Construction on a new birthing unit at Waitākere Hospital will begin in the coming months. A ministerial briefing, obtained by the Herald, reveals the severe pressure on existing services - and the risk to mothers and babies.
Over-full maternity units caused “an increased risk that women will give birthin an unsuitable and unsafe environment”, a top-level briefing reveals.
Construction on a new primary birthing facility at Waitākere Hospital in Auckland will begin in March, pending building consent. It is expected to open in July 2025.
A ministerial briefing from Health NZ - Te Whatu Ora, written last July and released under the Official Information Act, outlined the urgent need for more capacity, and warned that “by 2024 there will be insufficient maternity beds to meet demand”.
“Maternity service in Waitematā is under significant pressure with both North Shore and Waitākere maternity units operating above acceptable occupancy levels,” stated the briefing, which was provided to Ayesha Verrall, who was Health Minister at the time.
“The lack of specialist maternity beds places significant pressure on staff to provide safe care. This is due to the constant reprioritisation to ensure the most at-risk mothers and babies are catered for, and results in an increased risk that women will give birth in an unsuitable and unsafe environment.”
Health officials estimated that by 2024 there would be insufficient maternity beds: “There is a high risk that a person in labour within the Waitākere catchment will present for care and a bed will not be available.”
Occupancy for birthing beds within the Waitematā service (covering West and North Auckland) had been as high as 146 per cent. The accepted benchmark for occupancy is 75 per cent, based on international guidelines.
The needed $12.3 million in funding was announced in September last year. Plans for a primary birthing unit were discussed by the former Waitematā DHB in 2017, but have been repeatedly delayed.
Construction of the 970 square metre, six birthing/postnatal suite facility will increase capacity by 500 births a year, increasing capacity by 7 per cent.
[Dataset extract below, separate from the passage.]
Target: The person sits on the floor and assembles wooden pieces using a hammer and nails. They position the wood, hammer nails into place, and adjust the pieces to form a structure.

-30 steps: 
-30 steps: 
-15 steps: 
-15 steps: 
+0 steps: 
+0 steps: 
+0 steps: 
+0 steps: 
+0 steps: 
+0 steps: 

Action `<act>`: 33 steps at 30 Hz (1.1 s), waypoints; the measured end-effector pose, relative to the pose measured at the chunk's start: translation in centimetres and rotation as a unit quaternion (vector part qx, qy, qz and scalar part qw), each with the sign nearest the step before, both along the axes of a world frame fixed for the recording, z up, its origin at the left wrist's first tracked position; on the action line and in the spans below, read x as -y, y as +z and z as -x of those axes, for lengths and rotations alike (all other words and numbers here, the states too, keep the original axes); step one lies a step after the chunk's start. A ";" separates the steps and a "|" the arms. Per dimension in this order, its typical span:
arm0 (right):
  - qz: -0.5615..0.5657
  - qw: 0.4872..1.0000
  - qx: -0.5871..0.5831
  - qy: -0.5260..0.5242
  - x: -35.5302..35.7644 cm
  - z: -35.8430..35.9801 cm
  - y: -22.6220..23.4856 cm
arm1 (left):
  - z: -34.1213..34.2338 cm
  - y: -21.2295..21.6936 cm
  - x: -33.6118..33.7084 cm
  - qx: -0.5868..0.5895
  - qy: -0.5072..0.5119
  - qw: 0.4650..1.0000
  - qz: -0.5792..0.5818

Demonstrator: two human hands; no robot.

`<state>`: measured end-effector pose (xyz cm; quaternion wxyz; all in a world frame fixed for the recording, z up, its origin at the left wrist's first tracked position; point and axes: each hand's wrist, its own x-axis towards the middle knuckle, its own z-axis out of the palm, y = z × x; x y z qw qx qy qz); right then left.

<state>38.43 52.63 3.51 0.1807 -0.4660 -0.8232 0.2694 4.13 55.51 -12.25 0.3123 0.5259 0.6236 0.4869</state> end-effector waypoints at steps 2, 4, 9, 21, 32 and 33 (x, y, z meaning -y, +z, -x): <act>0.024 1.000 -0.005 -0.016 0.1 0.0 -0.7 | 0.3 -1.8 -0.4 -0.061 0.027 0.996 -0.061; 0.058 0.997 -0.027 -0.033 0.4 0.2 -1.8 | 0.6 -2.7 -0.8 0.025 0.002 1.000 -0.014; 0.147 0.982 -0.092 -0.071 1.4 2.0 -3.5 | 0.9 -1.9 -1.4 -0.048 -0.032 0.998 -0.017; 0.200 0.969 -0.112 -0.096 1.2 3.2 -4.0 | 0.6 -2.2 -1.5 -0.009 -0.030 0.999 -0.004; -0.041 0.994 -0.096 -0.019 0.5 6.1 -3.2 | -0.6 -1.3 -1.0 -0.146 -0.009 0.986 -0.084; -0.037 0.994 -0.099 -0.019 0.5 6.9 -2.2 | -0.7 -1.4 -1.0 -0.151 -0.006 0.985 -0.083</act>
It will aim to provide a more “culturally tailored” experience for women and families, particularly for Māori, Pasifika, teens and refugees.
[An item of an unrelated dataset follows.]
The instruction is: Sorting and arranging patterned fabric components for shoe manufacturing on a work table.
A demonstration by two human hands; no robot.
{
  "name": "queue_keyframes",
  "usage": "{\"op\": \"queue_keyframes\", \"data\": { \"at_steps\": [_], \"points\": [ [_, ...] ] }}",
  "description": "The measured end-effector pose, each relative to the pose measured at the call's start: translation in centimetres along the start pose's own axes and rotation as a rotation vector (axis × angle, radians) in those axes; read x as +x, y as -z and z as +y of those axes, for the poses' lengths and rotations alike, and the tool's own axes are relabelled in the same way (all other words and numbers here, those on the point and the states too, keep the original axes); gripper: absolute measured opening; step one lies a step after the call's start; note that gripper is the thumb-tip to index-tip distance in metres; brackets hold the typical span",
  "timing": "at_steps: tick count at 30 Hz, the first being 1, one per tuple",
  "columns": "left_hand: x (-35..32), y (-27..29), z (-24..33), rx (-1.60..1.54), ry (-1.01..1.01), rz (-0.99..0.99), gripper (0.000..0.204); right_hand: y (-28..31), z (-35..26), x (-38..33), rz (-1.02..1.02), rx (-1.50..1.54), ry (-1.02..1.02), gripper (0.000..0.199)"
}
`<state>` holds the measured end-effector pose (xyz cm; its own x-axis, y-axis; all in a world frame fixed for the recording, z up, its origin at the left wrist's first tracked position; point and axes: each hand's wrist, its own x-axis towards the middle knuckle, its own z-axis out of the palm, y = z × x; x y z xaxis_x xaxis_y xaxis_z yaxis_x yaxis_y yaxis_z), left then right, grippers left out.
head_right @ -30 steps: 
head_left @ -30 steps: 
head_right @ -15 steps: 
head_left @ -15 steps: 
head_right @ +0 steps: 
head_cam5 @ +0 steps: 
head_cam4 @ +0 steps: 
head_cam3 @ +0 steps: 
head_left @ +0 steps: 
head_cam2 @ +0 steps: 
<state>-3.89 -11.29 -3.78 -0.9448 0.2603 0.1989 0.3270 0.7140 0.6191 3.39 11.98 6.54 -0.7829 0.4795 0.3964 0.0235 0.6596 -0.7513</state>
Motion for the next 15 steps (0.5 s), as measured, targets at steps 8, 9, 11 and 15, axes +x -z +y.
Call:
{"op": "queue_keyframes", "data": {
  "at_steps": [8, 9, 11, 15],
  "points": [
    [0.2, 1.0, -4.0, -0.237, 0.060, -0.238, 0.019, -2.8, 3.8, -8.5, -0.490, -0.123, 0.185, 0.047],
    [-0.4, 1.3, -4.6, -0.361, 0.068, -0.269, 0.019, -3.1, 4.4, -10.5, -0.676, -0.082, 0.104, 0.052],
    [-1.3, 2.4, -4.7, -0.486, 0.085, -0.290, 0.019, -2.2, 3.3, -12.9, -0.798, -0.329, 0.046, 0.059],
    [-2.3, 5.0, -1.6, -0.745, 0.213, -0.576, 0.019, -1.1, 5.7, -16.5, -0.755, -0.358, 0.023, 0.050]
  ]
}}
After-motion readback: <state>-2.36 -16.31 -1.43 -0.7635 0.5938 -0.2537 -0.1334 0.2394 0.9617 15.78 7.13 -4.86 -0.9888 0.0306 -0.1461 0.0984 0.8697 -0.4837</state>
“Delays to project delivery present a significant risk to the safety of mothers and babies,” the document stated. “The lack of bed availability is a prevalent issue with teaching rooms now being used to accommodate birthing assessments.”
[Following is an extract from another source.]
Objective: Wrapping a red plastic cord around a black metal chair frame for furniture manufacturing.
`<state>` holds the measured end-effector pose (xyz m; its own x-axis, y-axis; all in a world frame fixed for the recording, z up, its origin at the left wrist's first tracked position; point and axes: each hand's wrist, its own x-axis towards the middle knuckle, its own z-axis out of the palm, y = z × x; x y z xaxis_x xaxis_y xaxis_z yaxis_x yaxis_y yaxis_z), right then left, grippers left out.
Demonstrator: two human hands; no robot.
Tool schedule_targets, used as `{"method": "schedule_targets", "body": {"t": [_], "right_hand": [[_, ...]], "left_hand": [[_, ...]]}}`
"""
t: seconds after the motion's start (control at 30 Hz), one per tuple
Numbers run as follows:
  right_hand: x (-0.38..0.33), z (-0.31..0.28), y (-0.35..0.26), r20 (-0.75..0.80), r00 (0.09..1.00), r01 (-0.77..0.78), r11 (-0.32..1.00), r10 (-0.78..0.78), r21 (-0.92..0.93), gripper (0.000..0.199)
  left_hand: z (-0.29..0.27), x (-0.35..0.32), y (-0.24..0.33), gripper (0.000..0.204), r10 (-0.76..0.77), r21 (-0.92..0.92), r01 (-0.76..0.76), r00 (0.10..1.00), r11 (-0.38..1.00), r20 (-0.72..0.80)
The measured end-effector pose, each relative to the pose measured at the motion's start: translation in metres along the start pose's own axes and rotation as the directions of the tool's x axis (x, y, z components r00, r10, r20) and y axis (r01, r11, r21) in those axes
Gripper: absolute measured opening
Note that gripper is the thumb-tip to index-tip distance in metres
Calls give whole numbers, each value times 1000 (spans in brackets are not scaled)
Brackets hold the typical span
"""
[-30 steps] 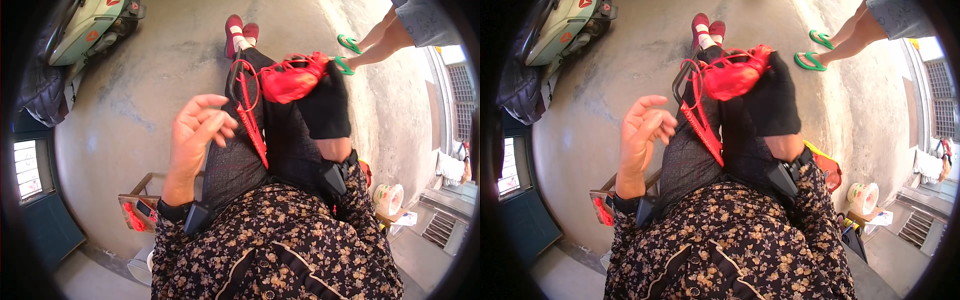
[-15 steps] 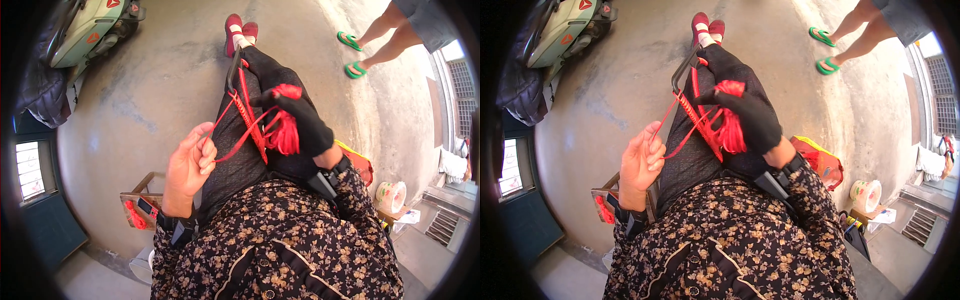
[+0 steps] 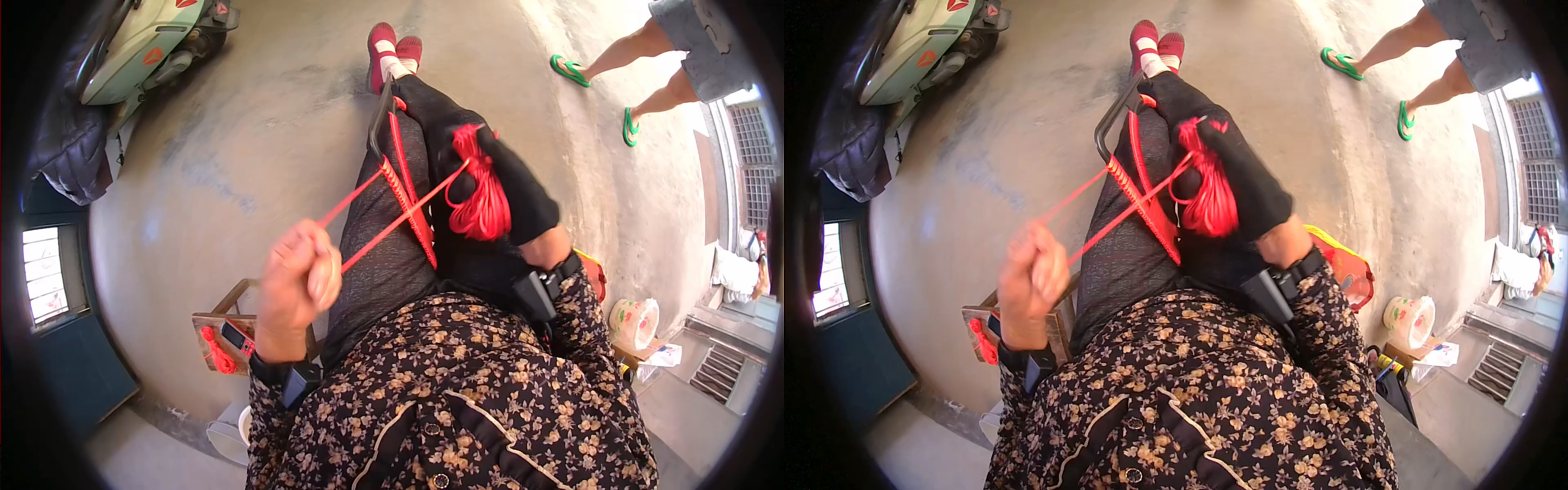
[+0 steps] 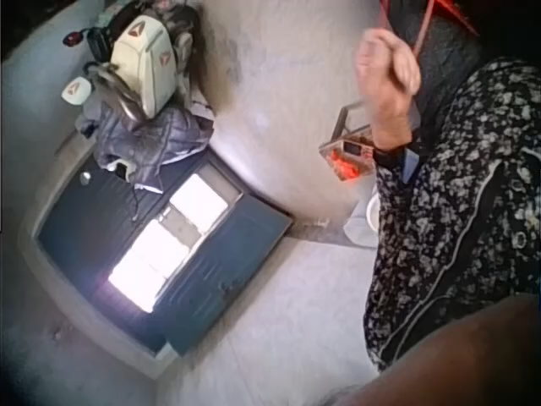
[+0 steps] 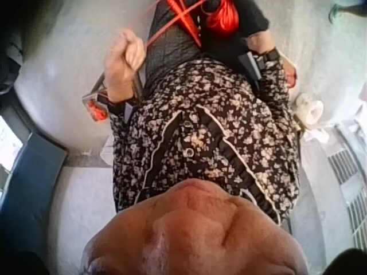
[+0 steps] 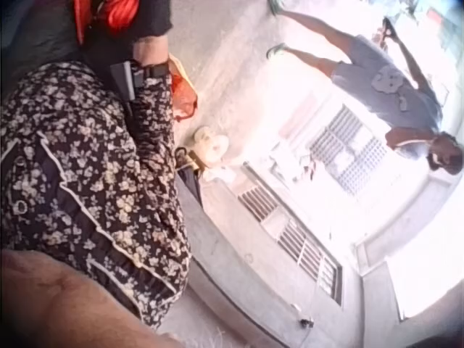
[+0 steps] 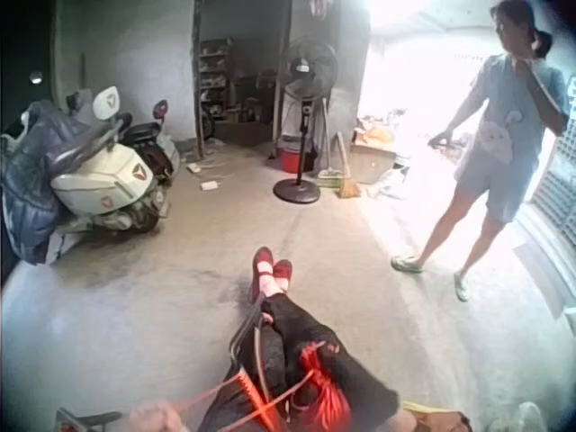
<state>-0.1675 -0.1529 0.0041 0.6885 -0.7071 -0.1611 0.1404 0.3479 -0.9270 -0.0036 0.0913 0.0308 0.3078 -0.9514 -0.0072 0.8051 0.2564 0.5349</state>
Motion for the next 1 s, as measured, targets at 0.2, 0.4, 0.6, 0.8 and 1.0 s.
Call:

Health NZ (Te Whatu Ora): Waitematā maternity “bed utilisation is high at present’
The Herald asked Te Whatu Ora questions including what the average bed utilisation for Waitematā maternity services is currently, whether maternity services have operated above acceptable levels recently, and if there is insufficient capacity to meet demand.
Those were not directly answered in a statement from Emma Farmer, the region’s director of midwifery.
“Bed utilisation is high at present due to construction work currently in progress to upgrade the existing maternity unit at Waitākere.
“The first phase of the upgrade project is the creation of a negative pressure room to allow expectant parents who present with Covid-19 or other infectious illnesses to give birth locally, as well as a redesign to ensure all labouring women have access to their own ensuite bathroom.
“We have a contingency plan in place to manage occupancy during this period of construction, which includes using maternity beds at North Shore Hospital and postnatal beds at Warkworth, Helensville and Birthcare Auckland.”
Support can also be given by Auckland Hospital and Counties Manukau services, Farmer said.
“The safety of mothers and babies is of the utmost importance to us. Women and their whānau can be assured that they will receive the highest standard of care and support, regardless of where they give birth.”
Other hospitals have struggled with the demand for maternity services, particularly because of a shortage of midwives and nurses, who are being targeted with better pay and conditions by overseas countries including Australia.
Leaders at Auckland City Hospital have put strict limits on new private obstetricians, over concern at the high number of caesarean sections performed, and wider capacity pressure on services.
Ahead of the election, National Party policy included covering student loan repayments of nurses and midwives for five years, if the person committed to working in New Zealand for at least five years after graduation.